=== DIRECTIONS FOR THIS TASK ===
Restate the records below word for word, and omit the images they hold.

:: TASK MATERIAL ::

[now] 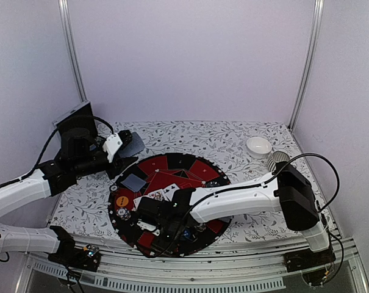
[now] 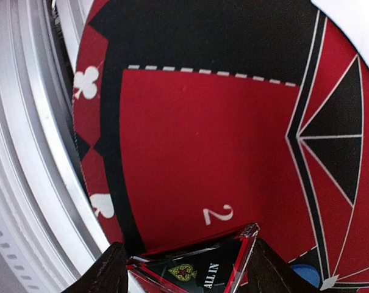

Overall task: Distribute texas hold em gaming equipment
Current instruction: Place the all-in button in the small blind area, then pick up the poker card from the face-down deck piles.

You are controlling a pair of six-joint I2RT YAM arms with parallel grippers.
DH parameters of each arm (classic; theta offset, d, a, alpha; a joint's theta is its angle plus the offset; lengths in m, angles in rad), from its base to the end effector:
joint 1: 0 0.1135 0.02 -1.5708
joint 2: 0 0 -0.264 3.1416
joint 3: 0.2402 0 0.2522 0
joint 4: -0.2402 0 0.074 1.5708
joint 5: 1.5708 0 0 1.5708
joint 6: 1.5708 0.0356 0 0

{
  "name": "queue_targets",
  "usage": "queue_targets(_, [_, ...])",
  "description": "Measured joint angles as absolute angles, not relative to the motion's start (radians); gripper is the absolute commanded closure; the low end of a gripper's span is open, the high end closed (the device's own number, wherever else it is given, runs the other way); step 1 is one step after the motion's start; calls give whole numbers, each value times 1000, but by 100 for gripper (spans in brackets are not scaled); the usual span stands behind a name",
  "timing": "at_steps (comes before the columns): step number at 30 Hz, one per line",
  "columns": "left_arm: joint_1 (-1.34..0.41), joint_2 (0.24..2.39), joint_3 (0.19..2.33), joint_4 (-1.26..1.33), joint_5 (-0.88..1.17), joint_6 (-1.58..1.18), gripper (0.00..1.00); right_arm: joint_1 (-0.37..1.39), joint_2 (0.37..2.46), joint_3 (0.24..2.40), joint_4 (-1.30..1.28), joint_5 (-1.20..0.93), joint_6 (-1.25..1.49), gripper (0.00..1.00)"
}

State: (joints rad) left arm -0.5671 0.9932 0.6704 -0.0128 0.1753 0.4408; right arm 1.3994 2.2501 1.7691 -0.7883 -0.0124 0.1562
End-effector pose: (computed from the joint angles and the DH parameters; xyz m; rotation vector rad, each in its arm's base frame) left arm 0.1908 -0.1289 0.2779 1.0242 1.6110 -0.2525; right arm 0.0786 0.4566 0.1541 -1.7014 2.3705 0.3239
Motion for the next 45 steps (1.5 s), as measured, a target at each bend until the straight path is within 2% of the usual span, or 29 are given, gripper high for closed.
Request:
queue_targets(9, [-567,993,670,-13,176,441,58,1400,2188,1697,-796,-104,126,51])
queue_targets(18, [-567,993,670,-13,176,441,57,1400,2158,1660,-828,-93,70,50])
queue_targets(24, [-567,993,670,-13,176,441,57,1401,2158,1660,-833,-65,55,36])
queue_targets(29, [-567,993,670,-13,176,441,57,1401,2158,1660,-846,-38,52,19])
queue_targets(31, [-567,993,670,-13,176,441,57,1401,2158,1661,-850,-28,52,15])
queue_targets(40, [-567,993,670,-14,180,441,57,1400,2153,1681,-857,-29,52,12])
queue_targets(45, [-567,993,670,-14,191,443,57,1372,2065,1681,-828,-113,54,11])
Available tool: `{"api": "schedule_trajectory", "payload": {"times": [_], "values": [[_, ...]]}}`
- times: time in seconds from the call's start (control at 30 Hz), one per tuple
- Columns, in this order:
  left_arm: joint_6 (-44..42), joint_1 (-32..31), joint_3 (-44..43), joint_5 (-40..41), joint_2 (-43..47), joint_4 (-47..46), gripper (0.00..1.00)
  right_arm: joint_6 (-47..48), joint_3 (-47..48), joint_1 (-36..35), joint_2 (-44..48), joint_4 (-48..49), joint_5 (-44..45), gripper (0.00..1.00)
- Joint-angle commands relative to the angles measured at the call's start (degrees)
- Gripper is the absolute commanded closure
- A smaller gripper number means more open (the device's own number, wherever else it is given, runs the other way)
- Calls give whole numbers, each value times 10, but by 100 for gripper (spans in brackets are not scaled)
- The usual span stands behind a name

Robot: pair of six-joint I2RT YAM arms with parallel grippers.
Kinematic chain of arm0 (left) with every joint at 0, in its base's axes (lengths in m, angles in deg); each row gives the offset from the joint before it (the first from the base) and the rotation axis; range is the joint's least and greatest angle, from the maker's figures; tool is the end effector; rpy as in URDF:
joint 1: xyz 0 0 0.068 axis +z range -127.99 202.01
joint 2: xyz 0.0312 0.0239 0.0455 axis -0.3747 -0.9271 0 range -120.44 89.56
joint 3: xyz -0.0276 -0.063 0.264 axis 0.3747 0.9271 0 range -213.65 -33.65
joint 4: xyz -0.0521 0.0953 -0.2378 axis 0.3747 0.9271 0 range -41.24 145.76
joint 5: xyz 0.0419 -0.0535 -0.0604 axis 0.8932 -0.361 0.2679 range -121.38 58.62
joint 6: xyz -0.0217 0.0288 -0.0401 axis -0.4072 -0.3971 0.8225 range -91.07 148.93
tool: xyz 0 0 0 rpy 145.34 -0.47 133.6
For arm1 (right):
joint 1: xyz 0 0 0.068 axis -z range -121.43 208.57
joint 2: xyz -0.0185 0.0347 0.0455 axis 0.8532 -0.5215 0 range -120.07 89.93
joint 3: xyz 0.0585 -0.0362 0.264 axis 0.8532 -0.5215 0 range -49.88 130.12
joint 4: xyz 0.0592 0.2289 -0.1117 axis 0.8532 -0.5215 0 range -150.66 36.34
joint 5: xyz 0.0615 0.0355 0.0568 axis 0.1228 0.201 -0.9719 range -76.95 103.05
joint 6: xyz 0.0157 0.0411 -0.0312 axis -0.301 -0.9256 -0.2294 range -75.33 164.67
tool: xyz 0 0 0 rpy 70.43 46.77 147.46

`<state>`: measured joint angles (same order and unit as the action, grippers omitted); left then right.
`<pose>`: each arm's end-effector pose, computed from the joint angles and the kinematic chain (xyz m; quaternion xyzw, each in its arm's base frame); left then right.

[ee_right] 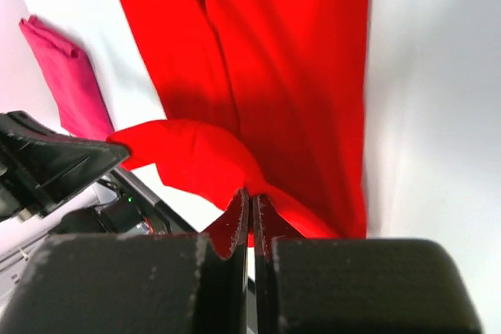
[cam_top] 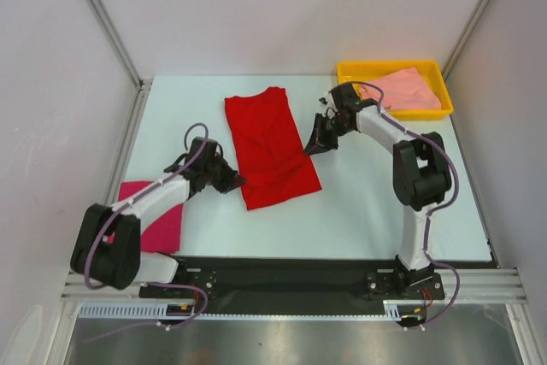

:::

=== WRITTEN SOLUTION ===
[now] 
[now] 

Overall task: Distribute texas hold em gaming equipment
Current instruction: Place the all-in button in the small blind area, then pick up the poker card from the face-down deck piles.

You are controlling a pair of six-joint I2RT YAM arms with parallel grippers.
DH parameters of each arm (classic; theta offset, d, a, alpha; a joint's theta is its angle plus the offset; lengths in m, angles in rad), from its base to the end effector:
joint 1: 0 0.1135 0.02 -1.5708
joint 2: 0 0 -0.264 3.1416
joint 3: 0.2402 0 0.2522 0
joint 4: -0.2402 0 0.074 1.5708
joint 5: 1.5708 0 0 1.5708
joint 6: 1.5708 0.0356 0 0

{
  "name": "queue_targets",
  "usage": "queue_targets(_, [_, ...])",
  "description": "Measured joint angles as absolute angles, not relative to the motion's start (radians); gripper is the absolute commanded closure; the low end of a gripper's span is open, the high end closed (the device's own number, wherever else it is given, runs the other way); step 1 is one step after the motion's start; calls give whole numbers, each value times 1000, but by 100 for gripper (spans in brackets are not scaled); the usual span stands behind a name",
  "timing": "at_steps (comes before the columns): step number at 30 Hz, one per line",
  "columns": "left_arm: joint_1 (-1.34..0.41), joint_2 (0.24..2.39), joint_3 (0.19..2.33), joint_4 (-1.26..1.33), joint_5 (-0.88..1.17), joint_6 (-1.58..1.18), gripper (0.00..1.00); right_arm: joint_1 (-0.37..1.39), joint_2 (0.37..2.46), joint_3 (0.24..2.40), joint_4 (-1.30..1.28), joint_5 (-1.20..0.93), joint_6 (-1.25..1.49), gripper (0.00..1.00)"
}

State: (joints rad) left arm -0.5671 0.9932 0.6704 -0.0128 0.1753 0.4408; right arm 1.3994 2.2501 1.7691 -0.7883 -0.0124 0.1562
End-effector pose: (computed from the joint angles and the DH parameters; xyz m; rotation vector rad, each in its arm's base frame) left arm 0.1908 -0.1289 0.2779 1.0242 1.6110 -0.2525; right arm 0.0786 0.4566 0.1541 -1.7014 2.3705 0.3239
Motion for the next 45 steps (1.5 s), as measured, a target at each bend until the straight path is within 2% of the usual span, or 29 are given, gripper high for closed.
Request:
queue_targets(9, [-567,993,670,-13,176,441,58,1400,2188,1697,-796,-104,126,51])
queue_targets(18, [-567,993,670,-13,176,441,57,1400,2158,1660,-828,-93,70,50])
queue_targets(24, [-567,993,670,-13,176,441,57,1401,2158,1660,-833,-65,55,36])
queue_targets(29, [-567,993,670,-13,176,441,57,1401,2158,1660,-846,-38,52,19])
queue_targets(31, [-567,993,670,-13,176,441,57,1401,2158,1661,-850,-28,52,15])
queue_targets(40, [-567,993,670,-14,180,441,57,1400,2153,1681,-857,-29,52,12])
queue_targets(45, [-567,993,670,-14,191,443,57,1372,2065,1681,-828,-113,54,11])
Available tool: `{"api": "schedule_trajectory", "payload": {"times": [_], "values": [[_, ...]]}}`
- times: time in seconds from the call's start (control at 30 Hz), one per tuple
- Columns, in this order:
  left_arm: joint_6 (-44..42), joint_1 (-32..31), joint_3 (-44..43), joint_5 (-40..41), joint_2 (-43..47), joint_4 (-47..46), gripper (0.00..1.00)
  right_arm: joint_6 (-47..48), joint_3 (-47..48), joint_1 (-36..35), joint_2 (-44..48), joint_4 (-48..49), joint_5 (-44..45), gripper (0.00..1.00)
- Joint-angle commands relative to the angles measured at the call's start (degrees)
- Gripper is the absolute commanded closure
- A smaller gripper number means more open (the device's own number, wherever else it is given, runs the other way)
- Calls give whole numbers, each value times 10, but by 100 for gripper (spans in brackets are not scaled)
- The usual span stands behind a name

Robot: pair of six-joint I2RT YAM arms with parallel grippers.
Kinematic chain of arm0 (left) with every joint at 0, in its base's axes (lengths in m, angles in deg); each row gives the offset from the joint before it (the first from the base) and the rotation axis; range is the joint's least and greatest angle, from the maker's figures; tool is the end effector; rpy as in URDF:
joint 1: xyz 0 0 0.068 axis +z range -127.99 202.01
joint 2: xyz 0.0312 0.0239 0.0455 axis -0.3747 -0.9271 0 range -120.44 89.56
joint 3: xyz -0.0276 -0.063 0.264 axis 0.3747 0.9271 0 range -213.65 -33.65
joint 4: xyz -0.0521 0.0953 -0.2378 axis 0.3747 0.9271 0 range -41.24 145.76
joint 5: xyz 0.0419 -0.0535 -0.0604 axis 0.8932 -0.361 0.2679 range -121.38 58.62
joint 6: xyz -0.0217 0.0288 -0.0401 axis -0.4072 -0.3971 0.8225 range -91.07 148.93
tool: xyz 0 0 0 rpy 145.34 -0.47 133.6
For arm1 (right):
joint 1: xyz 0 0 0.068 axis -z range -121.43 208.57
joint 2: xyz -0.0185 0.0347 0.0455 axis 0.8532 -0.5215 0 range -120.07 89.93
joint 3: xyz 0.0585 -0.0362 0.264 axis 0.8532 -0.5215 0 range -49.88 130.12
joint 4: xyz 0.0592 0.2289 -0.1117 axis 0.8532 -0.5215 0 range -150.66 36.34
joint 5: xyz 0.0615 0.0355 0.0568 axis 0.1228 0.201 -0.9719 range -76.95 103.05
joint 6: xyz 0.0157 0.0411 -0.0312 axis -0.301 -0.9256 -0.2294 range -75.33 164.67
tool: xyz 0 0 0 rpy 70.43 46.77 147.46

`<state>`: measured joint angles (same order and unit as the action, grippers omitted); left then right.
`<pose>`: each arm's end-effector pose, computed from the joint angles and the kinematic chain (xyz m; quaternion xyzw, each in its arm's base frame); left then right.

[ee_right] 
[cam_top] 

There is nothing more to add to the answer.